Your assignment: How many lines in the material below include the string "wooden"? Answer with the number only.

Extracted records:
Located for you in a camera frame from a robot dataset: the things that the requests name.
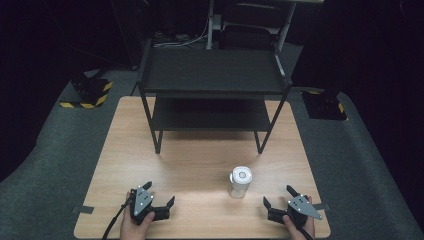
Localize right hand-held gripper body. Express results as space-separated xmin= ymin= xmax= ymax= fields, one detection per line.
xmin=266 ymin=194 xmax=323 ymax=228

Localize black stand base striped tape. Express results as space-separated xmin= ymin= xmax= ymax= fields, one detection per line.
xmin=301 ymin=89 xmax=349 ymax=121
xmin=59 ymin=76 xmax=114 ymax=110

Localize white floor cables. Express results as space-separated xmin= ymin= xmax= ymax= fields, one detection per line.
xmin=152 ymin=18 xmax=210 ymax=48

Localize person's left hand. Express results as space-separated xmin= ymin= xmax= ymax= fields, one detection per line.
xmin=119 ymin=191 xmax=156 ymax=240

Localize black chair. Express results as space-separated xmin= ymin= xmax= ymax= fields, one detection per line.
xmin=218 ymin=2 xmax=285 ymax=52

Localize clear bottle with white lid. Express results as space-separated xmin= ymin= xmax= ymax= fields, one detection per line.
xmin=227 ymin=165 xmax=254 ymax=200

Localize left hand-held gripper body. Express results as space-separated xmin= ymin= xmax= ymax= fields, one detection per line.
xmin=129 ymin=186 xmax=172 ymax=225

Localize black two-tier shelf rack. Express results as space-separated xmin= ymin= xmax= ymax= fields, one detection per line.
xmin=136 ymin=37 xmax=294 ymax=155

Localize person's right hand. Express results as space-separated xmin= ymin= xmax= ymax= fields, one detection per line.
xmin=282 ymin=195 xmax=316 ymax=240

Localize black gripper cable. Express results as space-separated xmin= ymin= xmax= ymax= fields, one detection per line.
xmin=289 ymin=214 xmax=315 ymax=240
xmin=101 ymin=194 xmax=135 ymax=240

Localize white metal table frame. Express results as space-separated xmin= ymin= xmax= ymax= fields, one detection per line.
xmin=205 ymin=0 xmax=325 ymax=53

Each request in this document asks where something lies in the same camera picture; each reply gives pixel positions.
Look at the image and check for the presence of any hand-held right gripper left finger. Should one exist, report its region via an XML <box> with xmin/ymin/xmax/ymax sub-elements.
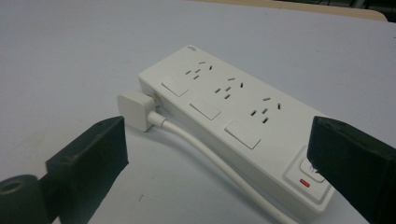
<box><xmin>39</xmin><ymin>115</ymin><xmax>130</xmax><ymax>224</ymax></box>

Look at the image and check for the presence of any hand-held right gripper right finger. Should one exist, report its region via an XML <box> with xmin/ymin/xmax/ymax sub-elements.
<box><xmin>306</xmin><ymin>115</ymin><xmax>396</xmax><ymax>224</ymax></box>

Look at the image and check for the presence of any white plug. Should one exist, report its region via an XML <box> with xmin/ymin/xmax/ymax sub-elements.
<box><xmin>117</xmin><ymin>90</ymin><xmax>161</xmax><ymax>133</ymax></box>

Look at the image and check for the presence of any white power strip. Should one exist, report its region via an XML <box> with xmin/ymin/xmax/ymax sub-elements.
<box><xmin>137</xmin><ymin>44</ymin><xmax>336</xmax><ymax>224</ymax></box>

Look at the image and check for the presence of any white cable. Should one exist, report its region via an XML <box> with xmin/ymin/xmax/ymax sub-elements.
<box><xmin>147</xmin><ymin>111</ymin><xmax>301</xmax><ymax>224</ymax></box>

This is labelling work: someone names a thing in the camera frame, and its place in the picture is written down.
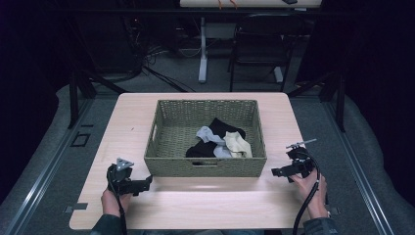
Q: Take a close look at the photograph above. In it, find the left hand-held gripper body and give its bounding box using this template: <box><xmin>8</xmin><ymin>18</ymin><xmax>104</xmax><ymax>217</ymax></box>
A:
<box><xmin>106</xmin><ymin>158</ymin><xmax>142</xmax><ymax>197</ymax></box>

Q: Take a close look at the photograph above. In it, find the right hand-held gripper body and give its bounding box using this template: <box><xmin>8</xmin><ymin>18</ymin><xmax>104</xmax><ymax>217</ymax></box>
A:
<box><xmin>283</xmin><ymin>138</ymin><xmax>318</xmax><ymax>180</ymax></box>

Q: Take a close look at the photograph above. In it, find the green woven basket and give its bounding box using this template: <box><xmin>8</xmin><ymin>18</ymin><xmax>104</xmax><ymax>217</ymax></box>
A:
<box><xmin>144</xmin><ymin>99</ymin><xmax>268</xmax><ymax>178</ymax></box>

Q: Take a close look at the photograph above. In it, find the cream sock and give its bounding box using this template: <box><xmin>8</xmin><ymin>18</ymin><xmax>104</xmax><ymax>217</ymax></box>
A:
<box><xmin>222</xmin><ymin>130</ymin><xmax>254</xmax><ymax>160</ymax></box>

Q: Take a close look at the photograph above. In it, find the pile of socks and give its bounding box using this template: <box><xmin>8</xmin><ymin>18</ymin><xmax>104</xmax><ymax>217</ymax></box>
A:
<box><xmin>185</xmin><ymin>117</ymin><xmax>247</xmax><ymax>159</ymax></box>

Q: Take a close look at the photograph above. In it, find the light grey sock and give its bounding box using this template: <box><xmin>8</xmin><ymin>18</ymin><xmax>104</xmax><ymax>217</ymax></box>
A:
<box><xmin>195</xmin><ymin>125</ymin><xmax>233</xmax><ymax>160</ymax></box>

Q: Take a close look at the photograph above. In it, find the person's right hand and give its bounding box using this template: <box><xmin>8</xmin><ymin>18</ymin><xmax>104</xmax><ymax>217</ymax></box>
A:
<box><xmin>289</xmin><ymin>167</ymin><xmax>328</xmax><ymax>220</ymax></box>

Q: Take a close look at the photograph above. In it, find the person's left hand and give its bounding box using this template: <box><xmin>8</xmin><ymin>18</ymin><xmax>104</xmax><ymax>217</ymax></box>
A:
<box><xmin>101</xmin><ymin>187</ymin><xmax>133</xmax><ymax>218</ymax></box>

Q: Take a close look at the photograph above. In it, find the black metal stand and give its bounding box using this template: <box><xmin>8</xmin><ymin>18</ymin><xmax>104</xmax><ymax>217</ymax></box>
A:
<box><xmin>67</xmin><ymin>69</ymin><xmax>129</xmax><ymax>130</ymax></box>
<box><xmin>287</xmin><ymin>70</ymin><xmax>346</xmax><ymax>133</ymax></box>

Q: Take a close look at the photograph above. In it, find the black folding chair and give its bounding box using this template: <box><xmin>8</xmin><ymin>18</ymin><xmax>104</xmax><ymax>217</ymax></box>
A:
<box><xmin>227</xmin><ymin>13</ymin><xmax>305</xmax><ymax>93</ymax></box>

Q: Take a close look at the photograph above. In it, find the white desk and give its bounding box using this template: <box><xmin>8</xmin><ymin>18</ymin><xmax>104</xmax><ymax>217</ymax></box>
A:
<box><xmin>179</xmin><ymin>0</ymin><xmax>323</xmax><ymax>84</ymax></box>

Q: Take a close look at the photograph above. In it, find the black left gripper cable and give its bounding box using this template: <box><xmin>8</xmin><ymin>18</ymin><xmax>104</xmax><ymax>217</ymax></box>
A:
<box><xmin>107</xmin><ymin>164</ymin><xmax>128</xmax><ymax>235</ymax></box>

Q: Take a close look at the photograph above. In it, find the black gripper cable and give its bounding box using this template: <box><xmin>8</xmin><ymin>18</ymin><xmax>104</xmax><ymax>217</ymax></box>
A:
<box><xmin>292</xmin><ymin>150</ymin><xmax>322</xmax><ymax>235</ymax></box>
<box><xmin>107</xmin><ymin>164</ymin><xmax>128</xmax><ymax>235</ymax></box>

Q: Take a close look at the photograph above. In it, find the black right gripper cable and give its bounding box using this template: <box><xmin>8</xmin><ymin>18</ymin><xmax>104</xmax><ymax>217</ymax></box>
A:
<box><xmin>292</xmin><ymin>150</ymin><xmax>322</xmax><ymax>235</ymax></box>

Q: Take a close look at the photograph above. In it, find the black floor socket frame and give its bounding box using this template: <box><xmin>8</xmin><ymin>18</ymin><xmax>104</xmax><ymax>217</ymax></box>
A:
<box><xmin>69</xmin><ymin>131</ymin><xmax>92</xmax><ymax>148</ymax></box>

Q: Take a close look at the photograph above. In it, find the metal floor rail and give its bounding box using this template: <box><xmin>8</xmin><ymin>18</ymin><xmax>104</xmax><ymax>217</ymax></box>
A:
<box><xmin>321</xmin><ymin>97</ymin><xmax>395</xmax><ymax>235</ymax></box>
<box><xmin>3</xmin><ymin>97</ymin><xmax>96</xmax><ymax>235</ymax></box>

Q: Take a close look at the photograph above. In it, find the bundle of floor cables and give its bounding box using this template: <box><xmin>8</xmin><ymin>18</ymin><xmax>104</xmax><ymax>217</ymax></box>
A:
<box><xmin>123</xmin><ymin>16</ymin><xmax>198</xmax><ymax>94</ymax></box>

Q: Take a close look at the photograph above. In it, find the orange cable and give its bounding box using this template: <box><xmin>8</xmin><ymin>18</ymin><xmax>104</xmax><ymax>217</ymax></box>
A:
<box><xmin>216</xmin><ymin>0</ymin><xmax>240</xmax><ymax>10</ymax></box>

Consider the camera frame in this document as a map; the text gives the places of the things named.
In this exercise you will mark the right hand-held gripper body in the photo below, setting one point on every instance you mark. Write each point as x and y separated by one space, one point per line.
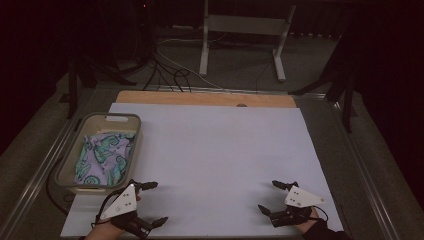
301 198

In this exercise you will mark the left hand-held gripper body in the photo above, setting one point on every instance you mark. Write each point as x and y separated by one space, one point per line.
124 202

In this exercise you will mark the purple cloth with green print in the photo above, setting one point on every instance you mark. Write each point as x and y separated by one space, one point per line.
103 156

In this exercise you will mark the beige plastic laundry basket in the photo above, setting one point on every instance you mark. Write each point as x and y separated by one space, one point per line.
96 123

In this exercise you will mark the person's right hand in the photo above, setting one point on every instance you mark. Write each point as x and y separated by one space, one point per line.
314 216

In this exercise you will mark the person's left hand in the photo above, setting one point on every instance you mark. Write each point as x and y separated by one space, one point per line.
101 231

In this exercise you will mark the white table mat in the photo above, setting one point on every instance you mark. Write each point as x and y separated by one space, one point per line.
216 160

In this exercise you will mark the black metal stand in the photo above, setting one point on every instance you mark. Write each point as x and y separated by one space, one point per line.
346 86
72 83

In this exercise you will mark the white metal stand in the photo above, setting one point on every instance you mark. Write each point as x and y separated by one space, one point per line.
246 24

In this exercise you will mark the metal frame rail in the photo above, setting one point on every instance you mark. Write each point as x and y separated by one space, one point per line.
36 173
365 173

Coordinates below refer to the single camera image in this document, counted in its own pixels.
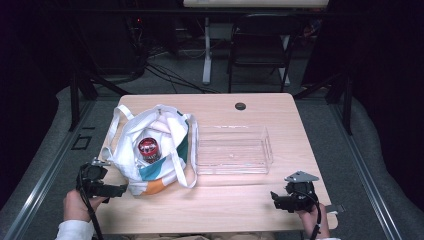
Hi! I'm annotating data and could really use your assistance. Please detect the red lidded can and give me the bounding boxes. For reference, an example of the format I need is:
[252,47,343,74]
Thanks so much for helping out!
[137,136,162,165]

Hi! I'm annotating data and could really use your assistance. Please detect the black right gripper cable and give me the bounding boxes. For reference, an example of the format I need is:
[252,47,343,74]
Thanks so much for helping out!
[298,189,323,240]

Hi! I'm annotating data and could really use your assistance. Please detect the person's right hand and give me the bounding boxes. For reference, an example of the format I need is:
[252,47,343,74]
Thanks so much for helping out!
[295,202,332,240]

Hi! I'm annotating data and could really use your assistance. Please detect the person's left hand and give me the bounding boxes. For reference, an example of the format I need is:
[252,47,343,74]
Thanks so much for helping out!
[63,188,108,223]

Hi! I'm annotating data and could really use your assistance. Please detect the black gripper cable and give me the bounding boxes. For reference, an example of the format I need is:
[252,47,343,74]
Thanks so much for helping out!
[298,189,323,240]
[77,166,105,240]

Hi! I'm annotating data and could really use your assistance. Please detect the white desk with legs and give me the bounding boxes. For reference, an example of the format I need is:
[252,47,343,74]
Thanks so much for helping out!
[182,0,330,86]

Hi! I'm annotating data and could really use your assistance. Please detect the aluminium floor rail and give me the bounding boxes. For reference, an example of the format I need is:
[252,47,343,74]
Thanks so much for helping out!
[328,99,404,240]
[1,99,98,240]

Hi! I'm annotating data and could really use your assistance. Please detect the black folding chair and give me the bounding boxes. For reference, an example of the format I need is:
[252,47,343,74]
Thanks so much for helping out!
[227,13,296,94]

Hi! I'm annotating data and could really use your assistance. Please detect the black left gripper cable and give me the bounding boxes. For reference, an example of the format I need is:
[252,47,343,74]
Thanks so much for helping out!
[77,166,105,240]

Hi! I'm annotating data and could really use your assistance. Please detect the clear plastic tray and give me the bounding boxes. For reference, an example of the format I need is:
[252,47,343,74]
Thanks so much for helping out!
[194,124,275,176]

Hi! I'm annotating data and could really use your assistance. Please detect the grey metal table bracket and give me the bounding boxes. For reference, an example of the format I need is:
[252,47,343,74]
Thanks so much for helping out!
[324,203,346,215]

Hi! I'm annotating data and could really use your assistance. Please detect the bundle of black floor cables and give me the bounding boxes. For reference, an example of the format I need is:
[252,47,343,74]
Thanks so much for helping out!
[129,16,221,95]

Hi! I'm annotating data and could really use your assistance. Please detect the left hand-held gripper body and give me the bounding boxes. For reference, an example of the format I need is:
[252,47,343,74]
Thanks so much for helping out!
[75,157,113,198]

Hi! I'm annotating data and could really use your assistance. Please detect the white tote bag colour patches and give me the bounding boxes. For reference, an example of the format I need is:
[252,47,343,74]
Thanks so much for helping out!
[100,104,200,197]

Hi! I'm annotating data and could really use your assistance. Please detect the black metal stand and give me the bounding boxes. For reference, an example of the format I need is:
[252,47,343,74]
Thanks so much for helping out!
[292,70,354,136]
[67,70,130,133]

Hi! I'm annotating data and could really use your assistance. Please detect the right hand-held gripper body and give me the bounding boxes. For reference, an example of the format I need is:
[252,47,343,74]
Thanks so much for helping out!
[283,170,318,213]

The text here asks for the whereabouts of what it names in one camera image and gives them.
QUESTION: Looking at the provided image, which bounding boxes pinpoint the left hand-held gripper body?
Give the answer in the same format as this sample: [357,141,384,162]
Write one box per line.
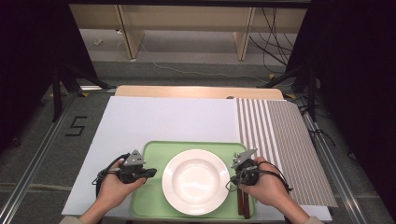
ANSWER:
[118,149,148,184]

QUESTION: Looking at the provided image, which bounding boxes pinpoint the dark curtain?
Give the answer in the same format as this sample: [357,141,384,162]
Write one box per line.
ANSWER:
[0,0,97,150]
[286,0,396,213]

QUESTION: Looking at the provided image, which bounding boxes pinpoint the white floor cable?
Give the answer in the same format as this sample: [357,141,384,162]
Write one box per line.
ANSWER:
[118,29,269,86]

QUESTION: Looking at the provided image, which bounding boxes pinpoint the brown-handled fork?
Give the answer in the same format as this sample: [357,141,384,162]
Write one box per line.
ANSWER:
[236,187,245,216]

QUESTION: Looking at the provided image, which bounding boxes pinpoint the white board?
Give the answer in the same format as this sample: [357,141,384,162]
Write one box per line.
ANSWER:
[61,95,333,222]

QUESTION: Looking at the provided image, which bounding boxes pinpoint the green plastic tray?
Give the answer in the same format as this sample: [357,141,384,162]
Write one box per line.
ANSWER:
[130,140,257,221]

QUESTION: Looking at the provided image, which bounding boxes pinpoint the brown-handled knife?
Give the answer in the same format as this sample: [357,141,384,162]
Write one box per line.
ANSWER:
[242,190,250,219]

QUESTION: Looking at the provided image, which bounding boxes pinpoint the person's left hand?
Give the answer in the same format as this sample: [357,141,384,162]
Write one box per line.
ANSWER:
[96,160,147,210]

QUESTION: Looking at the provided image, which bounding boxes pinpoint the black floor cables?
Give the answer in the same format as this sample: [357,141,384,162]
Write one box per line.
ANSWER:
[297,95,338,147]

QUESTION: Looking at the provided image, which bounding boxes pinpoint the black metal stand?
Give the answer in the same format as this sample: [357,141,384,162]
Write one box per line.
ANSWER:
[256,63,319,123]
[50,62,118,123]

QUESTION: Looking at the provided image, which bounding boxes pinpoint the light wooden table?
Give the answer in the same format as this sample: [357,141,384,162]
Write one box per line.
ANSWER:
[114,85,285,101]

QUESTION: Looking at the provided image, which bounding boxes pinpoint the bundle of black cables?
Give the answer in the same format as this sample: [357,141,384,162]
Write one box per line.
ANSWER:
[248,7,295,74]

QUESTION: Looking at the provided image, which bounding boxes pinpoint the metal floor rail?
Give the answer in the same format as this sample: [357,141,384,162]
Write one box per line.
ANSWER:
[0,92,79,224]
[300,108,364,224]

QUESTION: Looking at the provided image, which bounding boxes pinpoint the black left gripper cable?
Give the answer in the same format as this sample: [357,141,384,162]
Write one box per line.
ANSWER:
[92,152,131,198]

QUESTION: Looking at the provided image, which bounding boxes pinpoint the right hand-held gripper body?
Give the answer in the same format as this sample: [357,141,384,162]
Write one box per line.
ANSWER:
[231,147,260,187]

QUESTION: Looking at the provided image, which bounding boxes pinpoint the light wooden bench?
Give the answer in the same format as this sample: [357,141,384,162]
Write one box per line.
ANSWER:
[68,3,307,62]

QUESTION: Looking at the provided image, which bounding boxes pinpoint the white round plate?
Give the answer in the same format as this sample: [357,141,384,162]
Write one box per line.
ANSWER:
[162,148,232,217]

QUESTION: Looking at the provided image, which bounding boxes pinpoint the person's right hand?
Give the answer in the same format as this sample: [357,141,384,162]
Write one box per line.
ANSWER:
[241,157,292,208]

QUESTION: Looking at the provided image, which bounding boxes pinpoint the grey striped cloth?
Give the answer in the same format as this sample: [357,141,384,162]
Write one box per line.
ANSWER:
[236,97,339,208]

Answer to this exercise: 2